In some cases, sites change very little over time. More commonly, the site you design functions as a placeholder or shell for ever-changing content. Sometimes this changing content is managed by the web agency. If the client updates infrequently, you can simply write new HTML and create new images to accommodate occasional changes like these. More often, your clients will update their own sites, with mixed results. (We’ll be whining about that later in the book.)

Today, content is often changed dynamically, by means of various backend technologies. In such cases, you are not so much designing pages as you are templates—visual and markup placeholders in which content will be updated by means of a publishing system or in response to dynamic database technology. The work is essentially the same as “traditional” web design but involves special considerations that will be articulated by the technologists on the team. (See Chapter 12 for more.)

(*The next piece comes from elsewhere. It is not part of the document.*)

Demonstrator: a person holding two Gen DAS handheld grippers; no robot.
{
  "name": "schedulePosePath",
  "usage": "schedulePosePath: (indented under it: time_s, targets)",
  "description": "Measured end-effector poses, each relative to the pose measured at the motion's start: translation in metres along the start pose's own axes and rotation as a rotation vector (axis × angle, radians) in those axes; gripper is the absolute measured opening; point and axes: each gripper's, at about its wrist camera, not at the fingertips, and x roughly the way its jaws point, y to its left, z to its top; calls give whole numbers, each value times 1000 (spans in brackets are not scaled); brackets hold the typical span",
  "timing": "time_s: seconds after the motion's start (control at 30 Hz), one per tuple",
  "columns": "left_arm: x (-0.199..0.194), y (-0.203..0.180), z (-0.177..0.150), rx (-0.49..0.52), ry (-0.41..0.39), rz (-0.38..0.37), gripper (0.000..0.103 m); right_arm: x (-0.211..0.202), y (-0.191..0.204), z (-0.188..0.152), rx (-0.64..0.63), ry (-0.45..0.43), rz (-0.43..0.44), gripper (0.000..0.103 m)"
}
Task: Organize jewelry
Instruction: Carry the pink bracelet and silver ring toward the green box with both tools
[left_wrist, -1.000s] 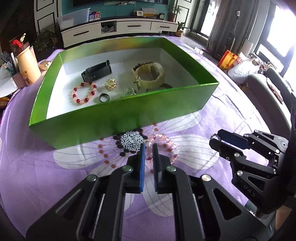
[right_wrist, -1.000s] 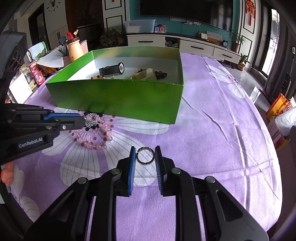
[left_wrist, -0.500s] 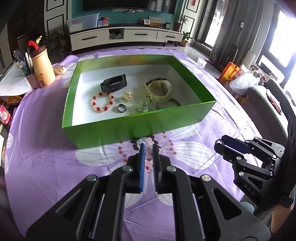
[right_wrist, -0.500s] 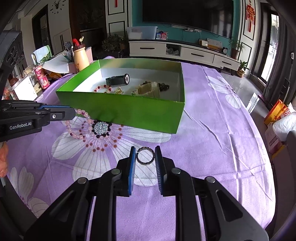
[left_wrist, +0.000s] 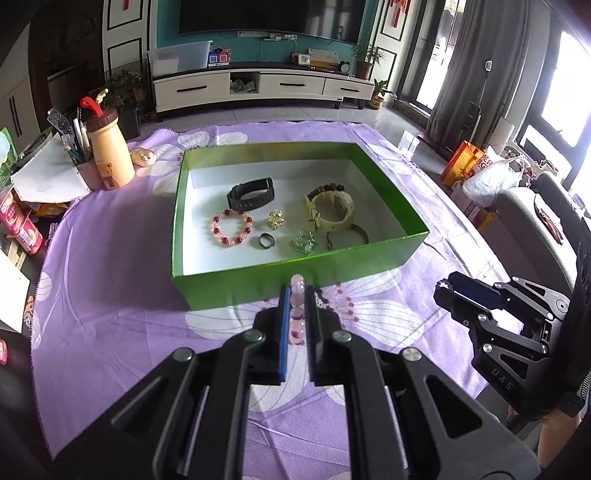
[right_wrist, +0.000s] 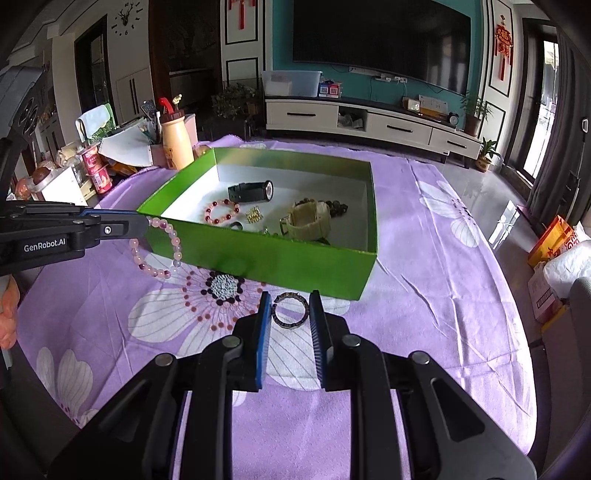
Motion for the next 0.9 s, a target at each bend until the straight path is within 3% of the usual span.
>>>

Design for easy maintenance

In the best of all possible worlds, the web design team retains control over the site as it evolves over the months and years. Control is usually accompanied by a retainer fee, which is negotiated at the very beginning of the process. In reality, more and more clients assume control over the site when it is delivered.

Designers and coders should always create highly structured and welldocumented work, so that they can easily go back to it and update it without hunting for missing files, debugging errant file references, and so on (or so that their clients, upon assuming control of the site, can perform these tasks without damaging the site).

Upon finishing the site, you’ll accompany it with a style guide and documentation. These will be much easier to create if the site’s file structure and naming conventions make sense to begin with.